Он перехватил ее руку, прижался к ней поцелуем. Так они замерли на какое-то время, не замечая любопытных глаз посетителей и зачастивших мимо официантов…
*
Лена вошла к доктору без записи. Давно приготовила подарок. Хотелось поблагодарить, но вечная занятость… А тут шла как-то мимо, заглянула в поликлинику наудачу, увидела отсутствие очереди и зашла.
– Постойте-ка, что-то я вашу карточку не нахожу. – Врач перебирал карты, громоздившиеся на углу стола, перекладывая их с места на место, вчитываясь в фамилии, пока, наконец, не спросил:
– Уточните, пожалуйста, свое имя, а то внешне-то я вас помню, а как зовут… – извините! Столько пациентов! Всех не упомнишь!
– Доктор, я на минуту. Не на прием. Хочу поблагодарить вас!
– Да? Вылечились? Помогли
– Да! Спасибо! Это вам… – она поставила перед ним подарочный пакет.
– Это, выходит, мне подарок? Спасибо! А что-то вы как будто невеселая. Странно как-то: здоровая и грустная. В нашем учреждении грустными могут быть только больные, а те, кто выздоровели, они как раз веселые…
– Цена здоровья высокая!
– Да что вы, милочка?! Я же вам, помнится, как раз наши, отечественные, препараты выписывал. Они совсем недорогие. Или вы не выдержали? Не доверились старым, проверенным лекарствам? Импортные все же покупали?
– Ой, да я не о цене на лекарства. Я совсем о другой цене… – Лена вздохнула на этих словах. Вздохнула и сникла.
– Что-то не пойму я вас, миленькая…
Доктор был врачом старой формации, явно пенсионного возраста, и речь его в изобилии перемежалась устаревшими словечками типа: «помнится», «милочка», «Господь с вами» и прочими полузабытыми восклицаниями, от которых Лене становилась почему-то тепло на душе. То ли дедушка – папин папа – вспоминался, то ли старый их деревенский дом, в котором она проводила летние месяцы своего далекого детства.
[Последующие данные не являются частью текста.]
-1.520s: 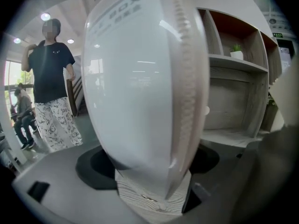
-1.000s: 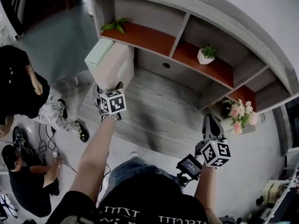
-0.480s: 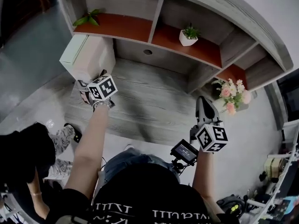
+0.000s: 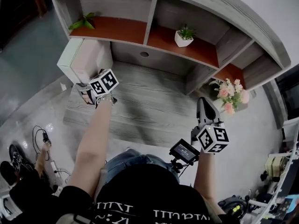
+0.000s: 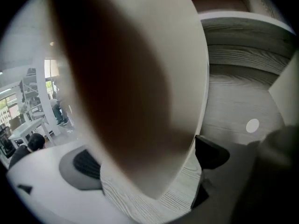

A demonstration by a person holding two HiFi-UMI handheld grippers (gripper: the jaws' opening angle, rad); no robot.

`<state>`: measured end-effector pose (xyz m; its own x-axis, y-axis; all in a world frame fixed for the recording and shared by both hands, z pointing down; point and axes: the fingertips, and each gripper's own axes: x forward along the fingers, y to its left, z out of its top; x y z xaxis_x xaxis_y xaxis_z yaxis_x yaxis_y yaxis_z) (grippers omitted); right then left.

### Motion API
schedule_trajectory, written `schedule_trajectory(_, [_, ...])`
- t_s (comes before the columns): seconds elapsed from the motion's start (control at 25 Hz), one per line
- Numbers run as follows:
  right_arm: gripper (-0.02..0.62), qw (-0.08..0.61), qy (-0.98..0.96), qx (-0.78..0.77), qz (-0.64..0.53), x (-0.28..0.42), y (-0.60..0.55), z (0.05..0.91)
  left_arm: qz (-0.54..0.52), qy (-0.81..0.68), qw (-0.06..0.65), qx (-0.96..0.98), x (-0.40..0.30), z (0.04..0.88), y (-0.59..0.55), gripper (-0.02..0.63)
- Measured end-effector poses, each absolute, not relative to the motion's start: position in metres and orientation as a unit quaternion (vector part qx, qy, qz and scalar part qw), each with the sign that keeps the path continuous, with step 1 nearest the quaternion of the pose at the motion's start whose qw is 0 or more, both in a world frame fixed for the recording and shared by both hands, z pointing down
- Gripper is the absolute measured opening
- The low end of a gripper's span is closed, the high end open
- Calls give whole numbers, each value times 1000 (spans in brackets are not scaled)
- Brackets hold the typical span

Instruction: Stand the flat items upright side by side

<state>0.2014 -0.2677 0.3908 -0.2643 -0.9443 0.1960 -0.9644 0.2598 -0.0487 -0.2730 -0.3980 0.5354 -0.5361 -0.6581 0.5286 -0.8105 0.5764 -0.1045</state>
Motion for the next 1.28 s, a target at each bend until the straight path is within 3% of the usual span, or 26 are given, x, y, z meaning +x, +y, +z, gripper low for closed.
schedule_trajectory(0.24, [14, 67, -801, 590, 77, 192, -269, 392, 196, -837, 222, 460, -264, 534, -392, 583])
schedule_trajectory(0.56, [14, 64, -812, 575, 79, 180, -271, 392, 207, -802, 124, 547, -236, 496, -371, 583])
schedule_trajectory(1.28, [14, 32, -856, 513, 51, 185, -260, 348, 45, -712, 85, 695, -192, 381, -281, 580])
У нее щипало в носу, хотелось вновь стать маленькой, вернуть то ощущение беззаботности, безусловной любви близких, в которой она буквально купалась в те годы.
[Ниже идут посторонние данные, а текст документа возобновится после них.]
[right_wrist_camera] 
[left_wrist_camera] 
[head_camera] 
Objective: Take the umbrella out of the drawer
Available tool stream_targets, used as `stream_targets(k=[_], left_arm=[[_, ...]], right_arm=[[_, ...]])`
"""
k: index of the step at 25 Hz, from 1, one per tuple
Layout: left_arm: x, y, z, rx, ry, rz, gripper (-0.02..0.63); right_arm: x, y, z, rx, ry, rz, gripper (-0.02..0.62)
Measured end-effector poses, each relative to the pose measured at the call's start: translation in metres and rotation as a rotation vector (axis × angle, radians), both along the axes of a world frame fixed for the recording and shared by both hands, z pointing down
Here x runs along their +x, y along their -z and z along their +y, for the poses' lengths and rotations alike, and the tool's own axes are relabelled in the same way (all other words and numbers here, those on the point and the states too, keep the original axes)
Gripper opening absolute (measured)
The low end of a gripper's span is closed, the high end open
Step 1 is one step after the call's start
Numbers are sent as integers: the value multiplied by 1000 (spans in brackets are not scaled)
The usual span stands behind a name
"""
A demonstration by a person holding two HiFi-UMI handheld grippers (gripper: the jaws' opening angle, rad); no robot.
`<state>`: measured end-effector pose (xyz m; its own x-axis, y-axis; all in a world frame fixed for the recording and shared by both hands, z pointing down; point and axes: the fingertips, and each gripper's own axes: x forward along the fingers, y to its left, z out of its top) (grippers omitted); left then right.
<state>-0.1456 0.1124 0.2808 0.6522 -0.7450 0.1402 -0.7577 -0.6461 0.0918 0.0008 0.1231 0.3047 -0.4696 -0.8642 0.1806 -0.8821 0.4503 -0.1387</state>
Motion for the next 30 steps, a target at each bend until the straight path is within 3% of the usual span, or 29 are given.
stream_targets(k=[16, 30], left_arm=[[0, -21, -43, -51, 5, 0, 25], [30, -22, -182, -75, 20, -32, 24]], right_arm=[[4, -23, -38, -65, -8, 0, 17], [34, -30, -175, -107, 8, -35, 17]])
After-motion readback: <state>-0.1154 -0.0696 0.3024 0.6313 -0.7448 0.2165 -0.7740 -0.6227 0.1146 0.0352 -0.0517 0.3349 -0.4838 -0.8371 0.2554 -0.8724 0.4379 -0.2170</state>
Вспоминалась русская печь, из которой бабушка ухватом доставала крынку топленого молока или нежнейший омлет… Она отрезала толстый ломоть мягчайшего серого хлеба, ставила на стол миску свежесваренного черничного варенья… И запахи эти, и ожидание мига, когда дед протягивает ей горбушку, и взгляд у него вроде бы строгий, а на самом деле любящий и добрый… Настолько глубоко, оказывается, в ней ощущение счастливого детства, что вспомнилось сейчас при виде пожилого доктора все самое прекрасное из тех давних дней и расслабило ее, и ответила она ему со слезами:
– Цена моего выздоровления – жизни двух мужчин… Вернее, две смерти…
– Господь с вами! – он даже замахал руками. – Что вы такое говорите?
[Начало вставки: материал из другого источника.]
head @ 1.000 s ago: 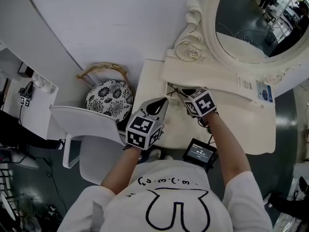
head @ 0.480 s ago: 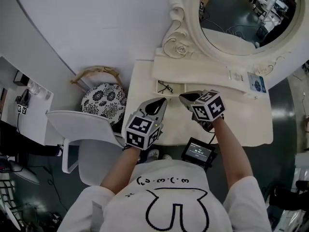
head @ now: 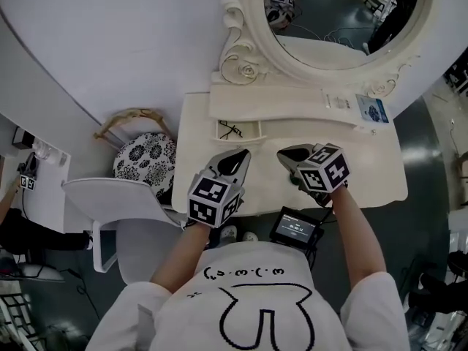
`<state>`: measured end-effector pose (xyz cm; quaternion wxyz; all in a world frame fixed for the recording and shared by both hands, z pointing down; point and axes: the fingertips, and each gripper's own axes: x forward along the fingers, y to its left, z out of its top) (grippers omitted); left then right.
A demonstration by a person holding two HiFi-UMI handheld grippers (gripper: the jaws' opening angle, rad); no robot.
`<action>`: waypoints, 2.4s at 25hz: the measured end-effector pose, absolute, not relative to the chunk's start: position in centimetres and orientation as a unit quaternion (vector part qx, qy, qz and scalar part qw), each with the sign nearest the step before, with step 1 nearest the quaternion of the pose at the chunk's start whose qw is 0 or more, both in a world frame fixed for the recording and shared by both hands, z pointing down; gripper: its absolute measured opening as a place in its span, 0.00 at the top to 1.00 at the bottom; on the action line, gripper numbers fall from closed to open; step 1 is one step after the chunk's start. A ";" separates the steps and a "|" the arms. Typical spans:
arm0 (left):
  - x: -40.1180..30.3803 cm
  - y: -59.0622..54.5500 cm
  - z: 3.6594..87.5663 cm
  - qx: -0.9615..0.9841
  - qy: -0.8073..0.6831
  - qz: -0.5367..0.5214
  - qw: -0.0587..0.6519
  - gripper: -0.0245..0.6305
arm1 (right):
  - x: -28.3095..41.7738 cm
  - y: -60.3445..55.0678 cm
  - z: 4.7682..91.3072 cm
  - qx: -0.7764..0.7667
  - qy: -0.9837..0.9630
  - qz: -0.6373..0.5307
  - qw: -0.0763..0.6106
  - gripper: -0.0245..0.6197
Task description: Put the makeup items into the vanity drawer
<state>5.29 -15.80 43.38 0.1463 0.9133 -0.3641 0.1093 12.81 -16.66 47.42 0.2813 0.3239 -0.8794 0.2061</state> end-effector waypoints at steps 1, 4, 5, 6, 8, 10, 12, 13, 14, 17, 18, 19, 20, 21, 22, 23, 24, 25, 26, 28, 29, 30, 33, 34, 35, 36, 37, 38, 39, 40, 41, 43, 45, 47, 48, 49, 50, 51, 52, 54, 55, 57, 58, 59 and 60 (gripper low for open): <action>5.7 -15.7 43.4 0.914 -0.361 0.111 0.146 0.97 | 13.6 -16.4 47.6 0.329 -0.877 0.208 0.283 0.97; 6.9 -15.4 43.5 0.918 -0.352 0.114 0.146 0.97 | 15.8 -15.5 48.1 0.340 -0.869 0.217 0.286 0.97; 7.2 -15.3 43.5 0.918 -0.349 0.115 0.146 0.97 | 16.4 -15.3 48.3 0.343 -0.867 0.220 0.287 0.97; 7.6 -15.1 43.6 0.919 -0.346 0.116 0.147 0.97 | 17.0 -15.0 48.5 0.346 -0.865 0.222 0.289 0.97; 8.3 -14.7 43.7 0.922 -0.339 0.120 0.147 0.97 | 18.0 -14.3 49.1 0.348 -0.860 0.226 0.297 0.96; 9.0 -14.3 43.9 0.924 -0.331 0.125 0.145 0.97 | 18.7 -13.6 50.2 0.340 -0.856 0.234 0.312 0.84; 9.3 -14.1 44.1 0.925 -0.326 0.130 0.144 0.97 | 19.1 -12.9 51.5 0.328 -0.849 0.245 0.333 0.65; 9.4 -14.0 44.2 0.925 -0.325 0.132 0.144 0.97 | 19.4 -12.7 52.2 0.323 -0.846 0.243 0.348 0.56; 9.4 -14.0 44.3 0.925 -0.325 0.134 0.143 0.97 | 19.8 -12.5 52.9 0.318 -0.842 0.236 0.366 0.56; 9.3 -14.1 44.4 0.925 -0.324 0.138 0.142 0.97 | 20.8 -11.9 54.6 0.293 -0.833 0.202 0.423 0.65; 9.2 -14.2 44.4 0.925 -0.325 0.139 0.142 0.97 | 21.1 -11.8 55.0 0.286 -0.830 0.192 0.438 0.78; 9.0 -14.2 44.4 0.924 -0.326 0.140 0.142 0.97 | 21.4 -11.7 55.4 0.281 -0.827 0.187 0.450 0.84; 9.0 -14.3 44.4 0.924 -0.327 0.141 0.142 0.97 | 21.5 -11.6 55.9 0.275 -0.825 0.188 0.457 0.84; 8.9 -14.3 44.5 0.923 -0.328 0.142 0.143 0.97 | 21.5 -11.6 56.2 0.269 -0.823 0.191 0.462 0.84; 8.8 -14.3 44.5 0.923 -0.328 0.144 0.143 0.97 | 21.5 -11.5 56.6 0.261 -0.822 0.193 0.468 0.84; 8.8 -14.3 44.6 0.922 -0.329 0.145 0.143 0.97 | 21.5 -11.5 57.0 0.253 -0.820 0.193 0.476 0.84; 8.8 -14.2 44.7 0.922 -0.329 0.147 0.143 0.97 | 21.5 -11.5 57.4 0.242 -0.817 0.189 0.488 0.84; 8.8 -14.2 44.8 0.922 -0.329 0.148 0.143 0.97 | 21.5 -11.5 57.9 0.231 -0.813 0.183 0.502 0.84; 8.7 -14.2 44.8 0.921 -0.330 0.149 0.144 0.97 | 21.5 -11.4 58.3 0.218 -0.808 0.175 0.518 0.84; 8.6 -14.1 45.0 0.920 -0.331 0.150 0.146 0.97 | 21.7 -11.3 59.1 0.198 -0.797 0.157 0.549 0.83; 8.5 -14.1 45.1 0.920 -0.332 0.151 0.147 0.97 | 21.8 -11.4 59.4 0.191 -0.791 0.149 0.562 0.81; 8.4 -14.2 45.1 0.919 -0.333 0.151 0.147 0.97 | 21.9 -11.5 59.7 0.187 -0.786 0.144 0.571 0.80; 7.9 -14.3 45.3 0.916 -0.339 0.152 0.149 0.97 | 21.8 -11.7 60.2 0.180 -0.784 0.153 0.573 0.78; 7.7 -14.4 45.4 0.915 -0.342 0.152 0.150 0.97 | 21.7 -11.8 60.4 0.178 -0.785 0.159 0.571 0.78; 7.5 -14.4 45.4 0.914 -0.344 0.153 0.151 0.97 | 21.7 -11.8 60.6 0.176 -0.786 0.163 0.571 0.78; 7.4 -14.4 45.5 0.913 -0.346 0.153 0.151 0.97 | 21.6 -11.7 60.8 0.172 -0.785 0.165 0.571 0.78; 7.2 -14.5 45.5 0.913 -0.347 0.153 0.152 0.97 | 21.6 -11.8 61.0 0.169 -0.784 0.165 0.574 0.78; 7.1 -14.5 45.6 0.912 -0.349 0.154 0.152 0.97 | 21.6 -11.8 61.2 0.166 -0.783 0.164 0.576 0.78; 7.0 -14.6 45.6 0.911 -0.351 0.154 0.152 0.97 | 21.7 -11.9 61.4 0.163 -0.783 0.164 0.578 0.78; 6.9 -14.7 45.6 0.910 -0.353 0.155 0.152 0.97 | 21.7 -11.9 61.5 0.160 -0.783 0.165 0.578 0.78; 6.8 -14.7 45.7 0.910 -0.354 0.155 0.153 0.97 | 21.7 -12.0 61.6 0.158 -0.785 0.169 0.575 0.78; 6.6 -14.7 45.9 0.908 -0.356 0.156 0.155 0.97 | 21.8 -12.0 61.7 0.155 -0.788 0.177 0.569 0.81; 6.5 -14.7 46.0 0.907 -0.358 0.155 0.156 0.97 | 21.9 -12.2 61.6 0.158 -0.790 0.181 0.565 0.85; 6.4 -14.7 46.0 0.907 -0.358 0.155 0.156 0.97 | 21.9 -12.3 61.5 0.160 -0.791 0.176 0.564 0.97; 6.3 -14.7 46.0 0.908 -0.358 0.154 0.156 0.97 | 21.9 -12.3 61.4 0.160 -0.791 0.174 0.564 0.97; 6.3 -14.8 45.9 0.908 -0.358 0.153 0.156 0.97 | 21.9 -12.3 61.3 0.161 -0.792 0.174 0.562 0.97; 6.3 -14.8 45.9 0.908 -0.358 0.153 0.156 0.97 | 21.9 -12.3 61.2 0.162 -0.794 0.176 0.559 0.97; 6.3 -14.8 45.9 0.908 -0.359 0.152 0.157 0.97 | 21.8 -12.3 61.1 0.164 -0.795 0.180 0.555 0.97; 6.2 -14.8 45.9 0.907 -0.359 0.151 0.157 0.97 | 21.7 -12.2 61.0 0.165 -0.797 0.185 0.551 0.97; 6.2 -14.8 45.8 0.908 -0.359 0.150 0.158 0.97 | 21.6 -12.1 60.7 0.167 -0.798 0.193 0.545 0.97; 6.3 -14.8 45.7 0.908 -0.358 0.149 0.158 0.97 | 21.6 -12.1 60.5 0.167 -0.799 0.197 0.543 0.97; 6.4 -14.6 45.6 0.910 -0.356 0.147 0.157 0.97 | 21.4 -11.9 60.1 0.169 -0.801 0.203 0.537 0.97; 6.4 -14.6 45.5 0.910 -0.355 0.146 0.156 0.97 | 21.2 -11.8 59.8 0.169 -0.803 0.205 0.534 0.97; 6.4 -14.5 45.4 0.910 -0.355 0.146 0.155 0.97 | 20.9 -11.7 59.5 0.170 -0.805 0.207 0.530 0.97; 6.4 -14.4 45.4 0.911 -0.354 0.145 0.154 0.97 | 20.7 -11.6 59.1 0.171 -0.807 0.208 0.525 0.97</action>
– Да, наверное, это звучит страшно. Но судите сами. – Она горестно вздохнула. – Вы абсолютно правильно сказали мне, что причина заболевания – не внешняя. Она внутри, во мне, и только я сама и могу разобраться в ней. Руки у меня чесались. Помните?
– Да, помню. И что?
– Я стала разбираться. Мне помог давний приятель. Он, правда, в то время был в тяжелом состоянии… и вот накануне своей смерти он мне открытым текстом выдает причину моего внутреннего беспокойства. Ну… как он это видел. Для меня его видение стало шоком. Я сначала не соглашалась, не хотела даже думать в том направлении. Но он оказался прав.
– Что за причина?
– Она в том, что много лет я продолжала любить своего первого супруга, скрывая это от себя самой, обманываясь, и, соответственно, обманывая других. В частности, своего настоящего мужа…
– Понятно…
– И когда я осознала, что невозможно разрываться между двумя мужчинами… ну в общем… я решила окончательно прервать отношения с первым супругом, чтобы строить гармоничный брачный союз с Дмитрием. Так мужа моего зовут.
– И это вполне понятно. И логично. И наверное, правильно.